= Uriel Ofek =

Israeli children's writer, editor, and lyricist

Uriel Ofek (אוריאל אופק; 30 June 1926 in Tel Aviv - 23 January 1987) was an Israeli children's writer, editor, lyricist, poet, translator and literary scholar.

==Biography==
Ofek was born in Tel Aviv to the Yiddish poet Arie Popik, grew up in Giv'atayim and studied in Herzliya Hebrew Gymnasium. He served as a medic in the Palmach Brigades, 1944–1949, 1947–1949 Palestine war and served in Gush Etzion and was in Jordanian captivity, where he spent about nine months.

He edited the children's newspaper Davar L'iladim (children's supplement of Davar) for many years and laid the foundation for the Bibliography of Jewish children's literature, Hebrew and Yiddish, the global children's literature, both knees of children's literature.

He had a doctorate degree in children's literature from the University of Toronto.

Many of his books are based on experiences in childhood and youth in neighborhood Borochov in Giv'atayim, where he grew up.
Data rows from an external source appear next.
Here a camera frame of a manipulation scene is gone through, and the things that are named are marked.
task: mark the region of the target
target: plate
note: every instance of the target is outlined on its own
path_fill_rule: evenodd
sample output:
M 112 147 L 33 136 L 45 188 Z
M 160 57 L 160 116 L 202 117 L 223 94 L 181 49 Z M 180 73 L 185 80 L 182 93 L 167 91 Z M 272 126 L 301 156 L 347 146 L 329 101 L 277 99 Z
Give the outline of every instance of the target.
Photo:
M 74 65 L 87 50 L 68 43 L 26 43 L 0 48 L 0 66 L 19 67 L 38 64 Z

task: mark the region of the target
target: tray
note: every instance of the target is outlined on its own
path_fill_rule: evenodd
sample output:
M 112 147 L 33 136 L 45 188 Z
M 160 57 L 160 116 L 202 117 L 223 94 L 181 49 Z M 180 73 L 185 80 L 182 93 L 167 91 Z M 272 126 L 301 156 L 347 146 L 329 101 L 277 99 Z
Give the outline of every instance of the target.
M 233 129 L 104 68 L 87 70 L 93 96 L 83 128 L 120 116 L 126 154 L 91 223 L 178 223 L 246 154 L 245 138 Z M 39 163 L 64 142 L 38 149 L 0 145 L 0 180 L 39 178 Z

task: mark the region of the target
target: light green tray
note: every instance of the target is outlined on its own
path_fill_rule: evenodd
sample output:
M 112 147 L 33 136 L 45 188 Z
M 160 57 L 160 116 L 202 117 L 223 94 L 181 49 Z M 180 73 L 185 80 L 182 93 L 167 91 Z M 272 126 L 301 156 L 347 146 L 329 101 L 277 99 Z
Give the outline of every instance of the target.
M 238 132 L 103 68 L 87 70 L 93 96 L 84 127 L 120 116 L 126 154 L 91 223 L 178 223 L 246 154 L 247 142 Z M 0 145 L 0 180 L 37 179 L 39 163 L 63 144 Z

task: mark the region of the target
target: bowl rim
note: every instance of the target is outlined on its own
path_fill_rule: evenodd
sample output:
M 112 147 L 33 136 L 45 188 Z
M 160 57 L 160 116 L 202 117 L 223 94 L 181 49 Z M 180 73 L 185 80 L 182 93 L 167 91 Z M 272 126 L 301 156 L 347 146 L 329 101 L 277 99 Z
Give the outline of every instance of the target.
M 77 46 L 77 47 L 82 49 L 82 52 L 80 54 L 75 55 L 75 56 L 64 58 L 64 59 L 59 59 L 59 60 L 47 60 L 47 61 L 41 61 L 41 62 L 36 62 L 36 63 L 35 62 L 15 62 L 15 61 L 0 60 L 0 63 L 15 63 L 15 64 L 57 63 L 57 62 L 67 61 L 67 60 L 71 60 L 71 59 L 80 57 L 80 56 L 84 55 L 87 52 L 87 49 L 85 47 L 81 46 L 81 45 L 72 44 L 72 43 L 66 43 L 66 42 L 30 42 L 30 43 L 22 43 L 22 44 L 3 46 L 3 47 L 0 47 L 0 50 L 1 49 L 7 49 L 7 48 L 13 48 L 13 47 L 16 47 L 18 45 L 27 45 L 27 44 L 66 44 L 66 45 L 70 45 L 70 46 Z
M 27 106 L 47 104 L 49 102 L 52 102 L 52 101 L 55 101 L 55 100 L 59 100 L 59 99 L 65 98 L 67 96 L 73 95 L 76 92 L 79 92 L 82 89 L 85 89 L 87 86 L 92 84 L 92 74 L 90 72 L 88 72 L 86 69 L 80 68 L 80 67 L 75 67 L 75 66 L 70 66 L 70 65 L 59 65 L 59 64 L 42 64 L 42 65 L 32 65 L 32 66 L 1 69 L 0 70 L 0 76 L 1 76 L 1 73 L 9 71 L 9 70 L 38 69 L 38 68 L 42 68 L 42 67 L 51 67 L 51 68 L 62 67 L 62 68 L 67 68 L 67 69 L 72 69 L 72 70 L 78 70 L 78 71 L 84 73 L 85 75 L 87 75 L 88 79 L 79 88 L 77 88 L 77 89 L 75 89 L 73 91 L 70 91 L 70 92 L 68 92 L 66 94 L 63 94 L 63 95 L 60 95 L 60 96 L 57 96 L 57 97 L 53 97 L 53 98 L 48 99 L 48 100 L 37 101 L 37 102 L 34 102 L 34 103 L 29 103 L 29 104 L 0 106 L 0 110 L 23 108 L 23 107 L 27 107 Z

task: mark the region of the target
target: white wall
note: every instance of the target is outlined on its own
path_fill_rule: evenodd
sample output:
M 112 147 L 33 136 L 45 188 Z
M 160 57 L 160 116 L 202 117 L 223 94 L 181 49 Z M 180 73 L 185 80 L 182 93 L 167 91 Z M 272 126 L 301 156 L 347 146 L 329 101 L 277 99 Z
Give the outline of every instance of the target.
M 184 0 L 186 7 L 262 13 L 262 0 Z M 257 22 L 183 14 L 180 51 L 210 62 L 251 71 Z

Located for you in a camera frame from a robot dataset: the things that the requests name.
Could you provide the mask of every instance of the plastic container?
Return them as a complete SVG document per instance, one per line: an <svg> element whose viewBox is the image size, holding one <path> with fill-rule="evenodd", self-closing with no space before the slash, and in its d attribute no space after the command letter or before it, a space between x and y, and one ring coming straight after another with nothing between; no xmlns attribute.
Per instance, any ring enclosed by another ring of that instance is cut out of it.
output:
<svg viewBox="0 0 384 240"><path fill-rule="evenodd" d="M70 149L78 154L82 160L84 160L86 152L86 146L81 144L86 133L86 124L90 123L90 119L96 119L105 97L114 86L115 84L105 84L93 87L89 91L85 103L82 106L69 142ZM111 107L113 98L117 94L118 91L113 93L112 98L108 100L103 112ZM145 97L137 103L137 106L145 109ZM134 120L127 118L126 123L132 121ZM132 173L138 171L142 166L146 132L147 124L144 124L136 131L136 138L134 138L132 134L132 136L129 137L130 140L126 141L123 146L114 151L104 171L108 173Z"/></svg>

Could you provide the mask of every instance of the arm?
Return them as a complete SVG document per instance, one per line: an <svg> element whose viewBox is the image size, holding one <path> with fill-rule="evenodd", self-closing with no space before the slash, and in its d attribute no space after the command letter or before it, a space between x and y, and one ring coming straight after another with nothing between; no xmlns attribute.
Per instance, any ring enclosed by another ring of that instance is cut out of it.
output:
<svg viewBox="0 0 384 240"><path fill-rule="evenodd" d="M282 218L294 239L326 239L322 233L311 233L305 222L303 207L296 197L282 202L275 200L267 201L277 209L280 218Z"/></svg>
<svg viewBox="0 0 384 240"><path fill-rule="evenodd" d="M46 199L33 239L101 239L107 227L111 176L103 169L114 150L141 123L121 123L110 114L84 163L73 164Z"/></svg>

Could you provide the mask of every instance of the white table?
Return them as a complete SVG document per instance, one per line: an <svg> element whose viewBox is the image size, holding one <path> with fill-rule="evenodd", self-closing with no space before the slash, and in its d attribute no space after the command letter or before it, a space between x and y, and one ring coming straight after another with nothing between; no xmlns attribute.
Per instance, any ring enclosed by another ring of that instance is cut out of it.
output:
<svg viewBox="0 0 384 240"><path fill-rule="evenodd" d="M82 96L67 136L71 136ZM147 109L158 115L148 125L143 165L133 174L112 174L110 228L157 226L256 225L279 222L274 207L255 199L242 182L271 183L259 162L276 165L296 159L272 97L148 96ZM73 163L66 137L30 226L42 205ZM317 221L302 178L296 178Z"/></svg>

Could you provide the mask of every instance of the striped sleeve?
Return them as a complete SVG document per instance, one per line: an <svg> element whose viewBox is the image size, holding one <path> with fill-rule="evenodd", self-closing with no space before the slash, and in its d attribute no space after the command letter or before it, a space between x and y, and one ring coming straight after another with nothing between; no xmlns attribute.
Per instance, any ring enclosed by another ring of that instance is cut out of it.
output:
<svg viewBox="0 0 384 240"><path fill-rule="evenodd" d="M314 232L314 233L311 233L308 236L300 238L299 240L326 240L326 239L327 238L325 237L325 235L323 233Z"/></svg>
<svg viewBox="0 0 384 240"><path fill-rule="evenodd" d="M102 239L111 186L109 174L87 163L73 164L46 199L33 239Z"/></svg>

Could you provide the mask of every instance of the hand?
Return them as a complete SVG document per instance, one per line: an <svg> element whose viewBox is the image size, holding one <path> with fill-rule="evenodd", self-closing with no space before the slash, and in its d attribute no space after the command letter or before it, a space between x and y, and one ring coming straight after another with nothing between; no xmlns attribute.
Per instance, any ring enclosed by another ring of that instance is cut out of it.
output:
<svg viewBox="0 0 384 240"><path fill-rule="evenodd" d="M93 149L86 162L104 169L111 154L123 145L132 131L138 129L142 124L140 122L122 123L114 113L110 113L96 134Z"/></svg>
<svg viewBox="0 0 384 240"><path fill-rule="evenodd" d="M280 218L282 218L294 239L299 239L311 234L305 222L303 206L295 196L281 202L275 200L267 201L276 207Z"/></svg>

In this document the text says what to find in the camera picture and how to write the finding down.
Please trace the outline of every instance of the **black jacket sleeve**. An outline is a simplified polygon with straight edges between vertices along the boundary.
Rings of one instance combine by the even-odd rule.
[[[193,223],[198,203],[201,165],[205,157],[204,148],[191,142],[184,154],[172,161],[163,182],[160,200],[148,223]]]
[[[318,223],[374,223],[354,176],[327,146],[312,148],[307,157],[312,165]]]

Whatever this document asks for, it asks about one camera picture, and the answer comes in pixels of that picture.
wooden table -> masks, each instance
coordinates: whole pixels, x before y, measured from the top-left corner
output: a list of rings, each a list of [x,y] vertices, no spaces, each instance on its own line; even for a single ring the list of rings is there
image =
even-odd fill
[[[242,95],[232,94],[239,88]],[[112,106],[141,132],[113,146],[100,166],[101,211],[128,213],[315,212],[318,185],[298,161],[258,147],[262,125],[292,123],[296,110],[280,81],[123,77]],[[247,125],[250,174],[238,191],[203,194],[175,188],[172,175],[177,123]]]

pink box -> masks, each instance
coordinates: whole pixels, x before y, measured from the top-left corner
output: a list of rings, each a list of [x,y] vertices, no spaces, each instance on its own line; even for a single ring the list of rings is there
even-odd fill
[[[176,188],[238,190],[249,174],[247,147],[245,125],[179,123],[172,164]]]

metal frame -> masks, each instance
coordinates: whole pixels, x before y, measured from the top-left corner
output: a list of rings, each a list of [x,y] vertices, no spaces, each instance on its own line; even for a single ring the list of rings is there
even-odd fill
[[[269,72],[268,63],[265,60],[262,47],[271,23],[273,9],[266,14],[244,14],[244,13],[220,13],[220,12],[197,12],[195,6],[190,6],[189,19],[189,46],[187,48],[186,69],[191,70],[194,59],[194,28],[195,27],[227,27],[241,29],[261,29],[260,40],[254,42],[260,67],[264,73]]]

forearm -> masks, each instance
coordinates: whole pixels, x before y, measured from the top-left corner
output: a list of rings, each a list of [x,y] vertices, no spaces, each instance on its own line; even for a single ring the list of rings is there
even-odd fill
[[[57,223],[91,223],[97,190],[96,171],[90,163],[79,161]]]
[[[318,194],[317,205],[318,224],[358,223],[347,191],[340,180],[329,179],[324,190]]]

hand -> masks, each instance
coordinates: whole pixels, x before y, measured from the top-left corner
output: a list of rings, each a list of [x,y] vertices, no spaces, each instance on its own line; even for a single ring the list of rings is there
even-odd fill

He describes landscapes, events and characters from the period preceding the establishment of Israel – the Slick of Aldema, Battles in Wadi Musrara, and the Seven Mills along the Yarkon river.

His widow, Bina Ofek, and two daughters, Atara Ofek and Amira Hachamowitz, are writers and editors for children as well.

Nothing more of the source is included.